[CentOS] Centos-4.3: Filelocking problems under high [network related] load with kernel 2.6.9-42.0.3.ELsmp

Mon Nov 27 22:11:26 UTC 2006
Kevan Benson <kbenson at a-1networks.com>

On Monday 27 November 2006 10:54, Martin Knoblauch wrote:
>  first of all, please CC me on any reply, as I am only subscribed to
> the digest.
>
> OK. Here is the problem. Said kernel (from 4.4) seems to have problems
> with file-locking when the system is under high, likely network
> related,
> load. The symptoms are things using file locking (rpm, the user-space
> automounter amd) fail to obtain locks, usually stating timeout
> problems.
>
> The sytem in question is a HP/DL380G4 with dual-single-core EM64T CPUs
> and 8GB of Memory. The network interfaces are "tg3". It happens with
> both CentOs and RHEL4.
>
> The high load can be triggered by copying three 3 GB files in parallel
> from an NFS server (Solaris10, NFS, TCP, 1GBit) to another NFS server
> (RHEL4, NFS, TCP, 100 MBit). The measured network performance is OK.
> During this operation the systems goes to Loads around/above 10.
> Overall responsiveness feels good, but software doing file-locking or
> stuff like opening a new ssh connection take extremely long.
>
> So, if anyone has an idea or hint, it will be highly appreciated.

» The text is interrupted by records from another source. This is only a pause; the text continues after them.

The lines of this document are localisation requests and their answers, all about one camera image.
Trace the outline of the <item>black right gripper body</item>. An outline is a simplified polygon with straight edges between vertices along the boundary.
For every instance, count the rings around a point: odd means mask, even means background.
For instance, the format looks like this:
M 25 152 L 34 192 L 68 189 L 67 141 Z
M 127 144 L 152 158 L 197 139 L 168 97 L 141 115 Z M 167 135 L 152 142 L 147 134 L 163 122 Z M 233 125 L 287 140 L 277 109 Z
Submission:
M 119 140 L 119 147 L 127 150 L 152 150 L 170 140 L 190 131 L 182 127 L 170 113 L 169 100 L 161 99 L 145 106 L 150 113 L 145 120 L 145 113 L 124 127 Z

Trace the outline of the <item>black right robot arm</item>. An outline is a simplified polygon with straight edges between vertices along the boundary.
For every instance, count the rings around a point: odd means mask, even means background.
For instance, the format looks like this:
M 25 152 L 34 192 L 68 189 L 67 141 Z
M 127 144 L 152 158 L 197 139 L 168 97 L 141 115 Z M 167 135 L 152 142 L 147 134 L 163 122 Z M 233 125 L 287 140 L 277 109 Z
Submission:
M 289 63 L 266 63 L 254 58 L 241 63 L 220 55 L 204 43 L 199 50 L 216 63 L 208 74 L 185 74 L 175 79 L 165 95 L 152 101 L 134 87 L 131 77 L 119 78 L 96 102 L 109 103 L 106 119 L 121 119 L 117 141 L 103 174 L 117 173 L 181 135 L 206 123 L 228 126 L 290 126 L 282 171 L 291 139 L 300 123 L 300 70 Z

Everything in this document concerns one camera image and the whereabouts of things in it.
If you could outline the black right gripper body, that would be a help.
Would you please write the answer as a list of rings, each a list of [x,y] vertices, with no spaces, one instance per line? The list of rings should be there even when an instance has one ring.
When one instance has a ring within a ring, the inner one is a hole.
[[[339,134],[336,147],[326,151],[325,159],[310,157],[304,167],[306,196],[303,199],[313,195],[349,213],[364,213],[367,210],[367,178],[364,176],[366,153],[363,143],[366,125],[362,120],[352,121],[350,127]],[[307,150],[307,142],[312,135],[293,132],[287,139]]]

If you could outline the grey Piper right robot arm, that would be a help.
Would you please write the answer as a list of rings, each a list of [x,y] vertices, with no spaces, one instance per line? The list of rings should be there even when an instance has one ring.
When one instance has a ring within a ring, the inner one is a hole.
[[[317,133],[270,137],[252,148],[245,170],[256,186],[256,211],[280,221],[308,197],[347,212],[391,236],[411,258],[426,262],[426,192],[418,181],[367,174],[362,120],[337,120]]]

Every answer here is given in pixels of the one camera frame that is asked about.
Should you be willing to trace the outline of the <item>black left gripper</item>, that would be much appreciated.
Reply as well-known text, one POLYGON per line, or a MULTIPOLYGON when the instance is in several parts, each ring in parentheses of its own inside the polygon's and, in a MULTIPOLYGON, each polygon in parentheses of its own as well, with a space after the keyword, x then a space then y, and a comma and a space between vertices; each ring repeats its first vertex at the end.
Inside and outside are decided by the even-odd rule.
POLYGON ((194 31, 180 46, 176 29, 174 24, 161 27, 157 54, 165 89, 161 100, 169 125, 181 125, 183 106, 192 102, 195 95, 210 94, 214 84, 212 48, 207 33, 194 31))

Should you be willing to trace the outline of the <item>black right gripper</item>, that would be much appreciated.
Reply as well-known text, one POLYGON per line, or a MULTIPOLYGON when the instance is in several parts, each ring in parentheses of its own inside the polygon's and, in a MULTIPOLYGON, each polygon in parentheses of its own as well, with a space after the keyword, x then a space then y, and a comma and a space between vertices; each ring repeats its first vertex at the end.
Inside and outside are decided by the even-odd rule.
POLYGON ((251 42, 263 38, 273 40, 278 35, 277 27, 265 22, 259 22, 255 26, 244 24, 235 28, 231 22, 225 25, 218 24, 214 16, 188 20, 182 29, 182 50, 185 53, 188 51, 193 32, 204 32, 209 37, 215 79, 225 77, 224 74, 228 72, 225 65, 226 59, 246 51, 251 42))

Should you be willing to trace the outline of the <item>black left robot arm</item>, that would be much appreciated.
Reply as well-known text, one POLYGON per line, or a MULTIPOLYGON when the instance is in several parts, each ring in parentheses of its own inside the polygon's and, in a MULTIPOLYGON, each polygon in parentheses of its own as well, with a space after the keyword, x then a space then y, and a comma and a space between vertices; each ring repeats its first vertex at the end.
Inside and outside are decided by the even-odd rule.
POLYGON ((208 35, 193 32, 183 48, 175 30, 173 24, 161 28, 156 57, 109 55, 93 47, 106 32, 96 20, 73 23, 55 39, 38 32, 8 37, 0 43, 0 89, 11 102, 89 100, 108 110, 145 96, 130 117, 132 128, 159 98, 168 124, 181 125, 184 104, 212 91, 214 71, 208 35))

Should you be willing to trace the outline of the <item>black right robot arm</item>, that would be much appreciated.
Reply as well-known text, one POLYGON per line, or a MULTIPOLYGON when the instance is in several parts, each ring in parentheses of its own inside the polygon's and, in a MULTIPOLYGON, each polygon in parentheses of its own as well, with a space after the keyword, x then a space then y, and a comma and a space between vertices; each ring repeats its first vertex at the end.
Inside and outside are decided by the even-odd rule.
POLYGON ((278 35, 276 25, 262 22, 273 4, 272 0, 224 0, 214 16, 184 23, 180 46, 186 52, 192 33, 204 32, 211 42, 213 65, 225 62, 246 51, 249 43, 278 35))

NFS has known problems with flock.  man flock(2) specifically notes this.  
Which file locking mechanism (flock or fcntl) does your system use 
predominantly (that is, how do the applications that uses NFS lock their 
files)?  

NFS v4 has some major strides towards better locking, but it's been long 
enough since I dealt with this that I'm not sure if it actually solves 
anything (although it looks like it does).  You might want to try NFS v4 if 
possible.

-- 
- Kevan Benson
- A-1 Networks